Should I be backflushing with any cleaner? (still have a massive tub of puly-caff)

How often do I need to lubricate? Have read about methods of lubricating the lever bit but couldnt find anything on how often to do it!

Anything else I should be worried about/keeping on top of?

Ta


----------



## anton78

I can be a bit lazy, but popping the shower head off every couple of days is worthwhile - a lot of gunk gets stuck on there.

From what I read back flushing with cleaner should be a rarity.

Not sure about lubrication, sorry!


----------



## DoubleShot

From what I've read, as anton78 said, backflushing using chemicals should not be done frequently. Some may do this only once or twice per year. Others maybe more frequent such as every other month but this may well have a detrimental effect on the insides of your machine?
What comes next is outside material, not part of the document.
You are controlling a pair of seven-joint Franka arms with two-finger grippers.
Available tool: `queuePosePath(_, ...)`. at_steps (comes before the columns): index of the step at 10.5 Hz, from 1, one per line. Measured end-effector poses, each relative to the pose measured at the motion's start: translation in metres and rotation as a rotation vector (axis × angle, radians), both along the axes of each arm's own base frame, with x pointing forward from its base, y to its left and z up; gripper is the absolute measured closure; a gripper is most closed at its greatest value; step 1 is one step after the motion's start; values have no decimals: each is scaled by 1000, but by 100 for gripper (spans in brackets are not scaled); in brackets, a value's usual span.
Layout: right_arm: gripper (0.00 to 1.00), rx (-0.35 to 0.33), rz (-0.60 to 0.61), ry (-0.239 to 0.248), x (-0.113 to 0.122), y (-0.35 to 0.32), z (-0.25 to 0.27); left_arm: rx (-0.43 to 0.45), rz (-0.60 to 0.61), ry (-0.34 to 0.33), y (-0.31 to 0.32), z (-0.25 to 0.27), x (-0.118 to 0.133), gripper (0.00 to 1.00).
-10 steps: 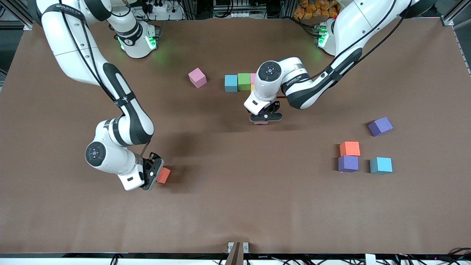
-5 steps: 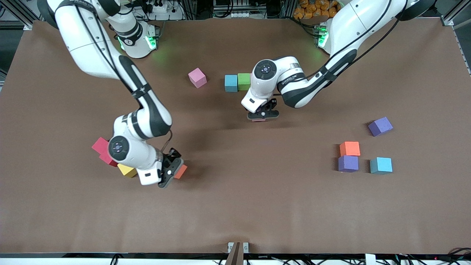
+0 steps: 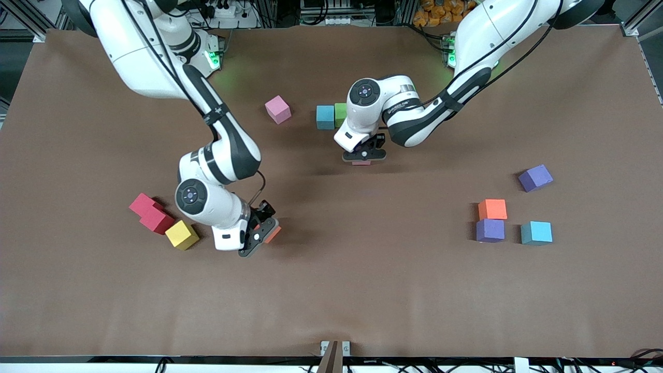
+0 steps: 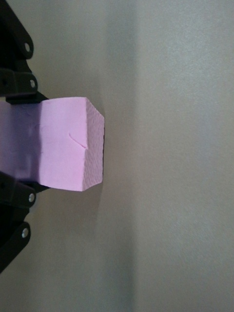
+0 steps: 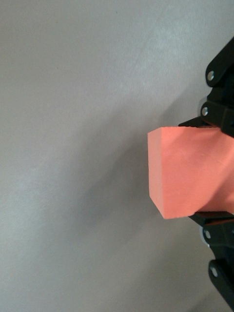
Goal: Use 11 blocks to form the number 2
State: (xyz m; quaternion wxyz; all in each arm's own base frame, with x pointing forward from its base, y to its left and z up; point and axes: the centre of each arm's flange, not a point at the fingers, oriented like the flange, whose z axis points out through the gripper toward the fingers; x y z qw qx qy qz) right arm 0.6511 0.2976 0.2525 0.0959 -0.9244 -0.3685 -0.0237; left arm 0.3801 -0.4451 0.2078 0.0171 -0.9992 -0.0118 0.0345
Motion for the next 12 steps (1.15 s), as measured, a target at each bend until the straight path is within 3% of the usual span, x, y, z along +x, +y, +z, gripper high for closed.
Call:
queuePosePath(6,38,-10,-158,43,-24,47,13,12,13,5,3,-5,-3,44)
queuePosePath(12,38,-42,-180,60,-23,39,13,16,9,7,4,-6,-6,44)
Lubing of cams etc is usually suggested after a chemical backflush.

I usually do regular back flushing using just water (bottled), especially whenever changing between beans.

Descale if using bottled water probably once per 6 or 12 months maximum depending on how much water goes through the machine?

I have a Brewtus not a R58 but I'm sure the same principles probably apply to both DB's.


----------



## truegrace

Thanks guys,

Is the shower screen easy to pop off? Haven't really looked let alone tried to get it off!


----------



## anton78

Piece of cake. Just use a spoon or a flat head screwdriver to lever it off. Think it's got a picture in the manual.


----------



## mrsimba

truegrace said:


> Thanks guys,
> 
> Is the shower screen easy to pop off? Haven't really looked let alone tried to get it off!


2 minute job! - especially if you have a new group gasket ready to go on!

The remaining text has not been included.